Exercise details:
In the answer, each line of the listing should appear again unchanged.

BEGIN Supplied data

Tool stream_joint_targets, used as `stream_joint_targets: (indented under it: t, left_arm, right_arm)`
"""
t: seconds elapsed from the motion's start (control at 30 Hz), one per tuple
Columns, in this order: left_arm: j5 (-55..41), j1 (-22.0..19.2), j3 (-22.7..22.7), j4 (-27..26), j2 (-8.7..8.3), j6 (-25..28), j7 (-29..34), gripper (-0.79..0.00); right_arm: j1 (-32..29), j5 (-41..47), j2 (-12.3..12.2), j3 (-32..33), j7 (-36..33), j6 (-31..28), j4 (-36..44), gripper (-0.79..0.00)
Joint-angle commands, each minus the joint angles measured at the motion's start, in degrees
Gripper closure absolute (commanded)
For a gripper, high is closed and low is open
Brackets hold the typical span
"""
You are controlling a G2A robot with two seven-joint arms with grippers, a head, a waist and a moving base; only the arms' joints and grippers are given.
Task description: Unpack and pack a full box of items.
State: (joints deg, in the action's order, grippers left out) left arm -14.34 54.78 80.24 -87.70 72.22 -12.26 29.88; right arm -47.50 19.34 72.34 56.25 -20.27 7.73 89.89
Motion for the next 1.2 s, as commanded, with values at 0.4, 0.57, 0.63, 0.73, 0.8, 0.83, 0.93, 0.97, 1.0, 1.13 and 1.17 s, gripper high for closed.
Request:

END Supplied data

Answer area:
Tool stream_joint_targets, used as `stream_joint_targets: (indented under it: t, left_arm, right_arm)`
"""
t: seconds elapsed from the motion's start (control at 30 Hz), one per tuple
Columns, in this order: left_arm: j5 (-55..41), j1 (-22.0..19.2), j3 (-22.7..22.7), j4 (-27..26), j2 (-8.7..8.3), j6 (-25..28), j7 (-29..34), gripper (-0.79..0.00); right_arm: j1 (-32..29), j5 (-41..47), j2 (-12.3..12.2), j3 (-32..33), j7 (-36..33), j6 (-31..28), j4 (-36..44), gripper (-0.79..0.00)
Joint-angle commands, each minus the joint angles measured at the motion's start, in degrees
Gripper closure absolute (commanded)
For a gripper, high is closed and low is open
Brackets hold the typical span
"""
You are controlling a G2A robot with two seven-joint arms with grippers, a head, a waist and a moving base; only the arms' joints and grippers are given.
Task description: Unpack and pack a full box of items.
State: (joints deg, in the action's order, grippers left out) left arm -14.34 54.78 80.24 -87.70 72.22 -12.26 29.88; right arm -47.50 19.34 72.34 56.25 -20.27 7.73 89.89
Motion for the next 1.2 s, as commanded, with values at 0.4, 0.57, 0.63, 0.73, 0.8, 0.83, 0.93, 0.97, 1.0, 1.13 and 1.17 s, gripper high for closed.
Request:

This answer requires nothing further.